(Supplied material)

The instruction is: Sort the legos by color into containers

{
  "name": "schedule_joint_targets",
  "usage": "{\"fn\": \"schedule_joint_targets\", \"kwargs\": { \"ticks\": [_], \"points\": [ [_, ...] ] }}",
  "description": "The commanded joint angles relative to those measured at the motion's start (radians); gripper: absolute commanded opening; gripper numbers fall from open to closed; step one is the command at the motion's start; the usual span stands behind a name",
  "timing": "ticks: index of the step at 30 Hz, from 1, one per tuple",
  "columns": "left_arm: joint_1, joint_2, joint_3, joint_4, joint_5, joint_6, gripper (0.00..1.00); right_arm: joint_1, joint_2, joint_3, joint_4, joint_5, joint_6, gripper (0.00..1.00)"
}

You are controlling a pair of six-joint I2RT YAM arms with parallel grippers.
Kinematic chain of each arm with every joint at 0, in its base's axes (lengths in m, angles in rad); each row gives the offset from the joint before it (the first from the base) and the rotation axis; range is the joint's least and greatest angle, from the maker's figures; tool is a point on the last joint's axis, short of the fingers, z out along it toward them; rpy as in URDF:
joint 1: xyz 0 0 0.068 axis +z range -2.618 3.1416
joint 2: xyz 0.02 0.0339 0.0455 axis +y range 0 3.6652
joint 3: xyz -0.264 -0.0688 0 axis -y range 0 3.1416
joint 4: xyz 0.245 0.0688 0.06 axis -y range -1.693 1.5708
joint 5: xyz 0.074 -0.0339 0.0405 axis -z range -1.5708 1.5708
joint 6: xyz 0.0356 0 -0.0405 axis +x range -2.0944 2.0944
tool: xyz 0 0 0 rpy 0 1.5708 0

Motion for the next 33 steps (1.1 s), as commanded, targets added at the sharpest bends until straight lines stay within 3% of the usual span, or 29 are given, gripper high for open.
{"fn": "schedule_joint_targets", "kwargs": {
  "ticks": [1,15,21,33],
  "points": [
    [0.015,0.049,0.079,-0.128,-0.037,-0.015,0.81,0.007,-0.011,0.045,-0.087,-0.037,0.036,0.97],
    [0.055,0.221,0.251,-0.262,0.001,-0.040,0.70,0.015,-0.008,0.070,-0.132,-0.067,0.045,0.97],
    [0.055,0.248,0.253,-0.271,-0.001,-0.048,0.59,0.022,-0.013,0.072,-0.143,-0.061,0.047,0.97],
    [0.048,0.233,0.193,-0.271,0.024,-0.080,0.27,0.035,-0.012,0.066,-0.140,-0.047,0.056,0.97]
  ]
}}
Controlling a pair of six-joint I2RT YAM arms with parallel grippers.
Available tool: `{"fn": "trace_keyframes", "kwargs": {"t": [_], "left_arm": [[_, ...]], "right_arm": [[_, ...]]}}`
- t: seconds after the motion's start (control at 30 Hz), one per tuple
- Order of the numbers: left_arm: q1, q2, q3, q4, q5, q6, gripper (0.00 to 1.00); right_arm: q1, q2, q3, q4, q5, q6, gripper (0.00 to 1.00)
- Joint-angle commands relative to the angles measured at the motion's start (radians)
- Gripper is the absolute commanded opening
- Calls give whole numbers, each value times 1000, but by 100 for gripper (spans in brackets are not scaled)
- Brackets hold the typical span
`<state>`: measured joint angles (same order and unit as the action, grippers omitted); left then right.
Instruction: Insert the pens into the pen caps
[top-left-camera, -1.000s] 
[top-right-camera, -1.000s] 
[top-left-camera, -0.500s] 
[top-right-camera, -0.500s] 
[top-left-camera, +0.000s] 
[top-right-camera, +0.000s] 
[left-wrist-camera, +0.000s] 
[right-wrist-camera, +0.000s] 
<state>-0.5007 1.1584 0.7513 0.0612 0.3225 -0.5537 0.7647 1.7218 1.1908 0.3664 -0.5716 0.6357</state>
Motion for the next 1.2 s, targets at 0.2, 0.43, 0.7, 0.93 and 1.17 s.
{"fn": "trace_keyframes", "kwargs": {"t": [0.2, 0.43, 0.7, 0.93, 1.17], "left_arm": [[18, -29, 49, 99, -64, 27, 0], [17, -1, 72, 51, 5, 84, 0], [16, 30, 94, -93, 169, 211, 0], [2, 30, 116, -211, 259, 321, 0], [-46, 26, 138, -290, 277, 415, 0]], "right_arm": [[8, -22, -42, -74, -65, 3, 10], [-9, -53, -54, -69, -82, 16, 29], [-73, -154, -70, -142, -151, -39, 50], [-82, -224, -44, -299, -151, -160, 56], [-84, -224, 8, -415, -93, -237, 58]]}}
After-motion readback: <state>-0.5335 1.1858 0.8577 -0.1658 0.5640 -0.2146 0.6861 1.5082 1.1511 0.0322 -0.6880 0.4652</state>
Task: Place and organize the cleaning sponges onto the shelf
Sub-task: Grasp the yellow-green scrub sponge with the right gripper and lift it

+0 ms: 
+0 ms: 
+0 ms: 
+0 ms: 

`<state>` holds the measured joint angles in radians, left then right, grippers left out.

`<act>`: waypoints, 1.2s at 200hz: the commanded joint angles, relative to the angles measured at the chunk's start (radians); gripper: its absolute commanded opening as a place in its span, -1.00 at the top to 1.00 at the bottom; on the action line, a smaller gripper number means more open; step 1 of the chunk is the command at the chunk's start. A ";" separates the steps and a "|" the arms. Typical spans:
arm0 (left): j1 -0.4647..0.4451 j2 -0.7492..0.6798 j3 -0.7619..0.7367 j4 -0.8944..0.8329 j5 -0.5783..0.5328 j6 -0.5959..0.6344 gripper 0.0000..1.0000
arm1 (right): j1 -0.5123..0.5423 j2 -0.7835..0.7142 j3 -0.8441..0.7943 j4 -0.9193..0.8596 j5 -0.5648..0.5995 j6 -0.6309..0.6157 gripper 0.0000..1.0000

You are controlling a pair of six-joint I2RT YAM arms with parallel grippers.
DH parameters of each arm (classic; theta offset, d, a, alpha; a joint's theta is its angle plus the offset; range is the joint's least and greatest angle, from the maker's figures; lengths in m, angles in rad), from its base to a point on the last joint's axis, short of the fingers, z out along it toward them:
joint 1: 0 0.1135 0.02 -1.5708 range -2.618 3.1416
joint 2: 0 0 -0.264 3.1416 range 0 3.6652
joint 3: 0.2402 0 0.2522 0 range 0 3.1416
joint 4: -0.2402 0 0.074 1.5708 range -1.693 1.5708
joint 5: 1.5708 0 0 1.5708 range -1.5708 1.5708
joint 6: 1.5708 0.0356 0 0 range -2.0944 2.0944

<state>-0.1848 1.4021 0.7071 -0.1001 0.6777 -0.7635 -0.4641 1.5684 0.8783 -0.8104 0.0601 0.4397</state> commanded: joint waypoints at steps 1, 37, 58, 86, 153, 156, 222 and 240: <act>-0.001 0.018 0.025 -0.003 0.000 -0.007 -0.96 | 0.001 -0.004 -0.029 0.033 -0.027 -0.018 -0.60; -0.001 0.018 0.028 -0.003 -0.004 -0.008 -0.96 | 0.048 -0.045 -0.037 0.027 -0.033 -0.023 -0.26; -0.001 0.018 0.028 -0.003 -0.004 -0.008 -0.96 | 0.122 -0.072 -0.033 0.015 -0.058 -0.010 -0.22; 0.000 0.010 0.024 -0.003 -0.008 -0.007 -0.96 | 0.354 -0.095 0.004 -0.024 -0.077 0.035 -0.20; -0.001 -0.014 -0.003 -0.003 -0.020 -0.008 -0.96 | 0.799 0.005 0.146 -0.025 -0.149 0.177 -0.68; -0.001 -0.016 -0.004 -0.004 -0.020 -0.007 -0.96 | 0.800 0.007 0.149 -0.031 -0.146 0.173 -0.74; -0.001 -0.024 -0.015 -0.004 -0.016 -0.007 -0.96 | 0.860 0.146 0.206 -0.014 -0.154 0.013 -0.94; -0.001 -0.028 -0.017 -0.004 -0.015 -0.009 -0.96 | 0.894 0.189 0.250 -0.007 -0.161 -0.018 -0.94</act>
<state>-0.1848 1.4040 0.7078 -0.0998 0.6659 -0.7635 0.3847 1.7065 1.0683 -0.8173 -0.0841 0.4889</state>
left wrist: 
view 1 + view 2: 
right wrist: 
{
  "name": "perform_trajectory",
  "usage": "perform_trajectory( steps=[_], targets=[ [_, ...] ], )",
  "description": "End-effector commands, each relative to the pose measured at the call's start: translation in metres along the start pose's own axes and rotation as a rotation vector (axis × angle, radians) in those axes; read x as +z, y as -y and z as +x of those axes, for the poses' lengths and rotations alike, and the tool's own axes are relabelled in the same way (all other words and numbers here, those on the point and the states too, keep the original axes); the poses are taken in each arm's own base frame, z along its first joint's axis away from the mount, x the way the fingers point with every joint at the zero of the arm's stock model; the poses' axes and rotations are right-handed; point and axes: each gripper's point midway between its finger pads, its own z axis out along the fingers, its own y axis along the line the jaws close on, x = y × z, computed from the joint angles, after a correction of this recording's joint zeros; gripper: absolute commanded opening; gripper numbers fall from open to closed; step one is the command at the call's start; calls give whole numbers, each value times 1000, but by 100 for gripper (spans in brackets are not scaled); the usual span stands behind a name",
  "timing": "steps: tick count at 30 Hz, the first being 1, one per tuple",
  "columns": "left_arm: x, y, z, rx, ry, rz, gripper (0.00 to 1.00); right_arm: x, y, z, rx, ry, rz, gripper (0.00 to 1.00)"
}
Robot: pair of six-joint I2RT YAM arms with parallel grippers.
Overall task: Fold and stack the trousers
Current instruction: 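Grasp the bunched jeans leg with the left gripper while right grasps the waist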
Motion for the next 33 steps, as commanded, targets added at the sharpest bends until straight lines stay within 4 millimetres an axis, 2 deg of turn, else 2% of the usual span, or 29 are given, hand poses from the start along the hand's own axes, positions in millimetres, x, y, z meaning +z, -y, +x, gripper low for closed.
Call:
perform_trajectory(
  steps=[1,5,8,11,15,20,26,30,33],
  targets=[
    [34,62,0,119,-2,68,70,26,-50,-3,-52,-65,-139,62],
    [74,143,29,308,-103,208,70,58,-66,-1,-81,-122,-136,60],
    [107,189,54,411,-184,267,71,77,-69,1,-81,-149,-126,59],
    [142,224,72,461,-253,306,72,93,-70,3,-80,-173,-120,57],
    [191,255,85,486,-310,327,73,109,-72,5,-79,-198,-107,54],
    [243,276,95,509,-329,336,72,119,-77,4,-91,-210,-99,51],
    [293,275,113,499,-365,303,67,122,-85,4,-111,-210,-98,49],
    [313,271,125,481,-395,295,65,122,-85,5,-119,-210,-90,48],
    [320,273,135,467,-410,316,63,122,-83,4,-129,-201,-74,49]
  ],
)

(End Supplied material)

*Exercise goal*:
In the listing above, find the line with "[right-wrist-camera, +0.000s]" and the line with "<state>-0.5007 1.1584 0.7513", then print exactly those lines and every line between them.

*Exercise solution*:
[right-wrist-camera, +0.000s] 
<state>-0.5007 1.1584 0.7513 0.0612 0.3225 -0.5537 0.7647 1.7218 1.1908 0.3664 -0.5716 0.6357</state>

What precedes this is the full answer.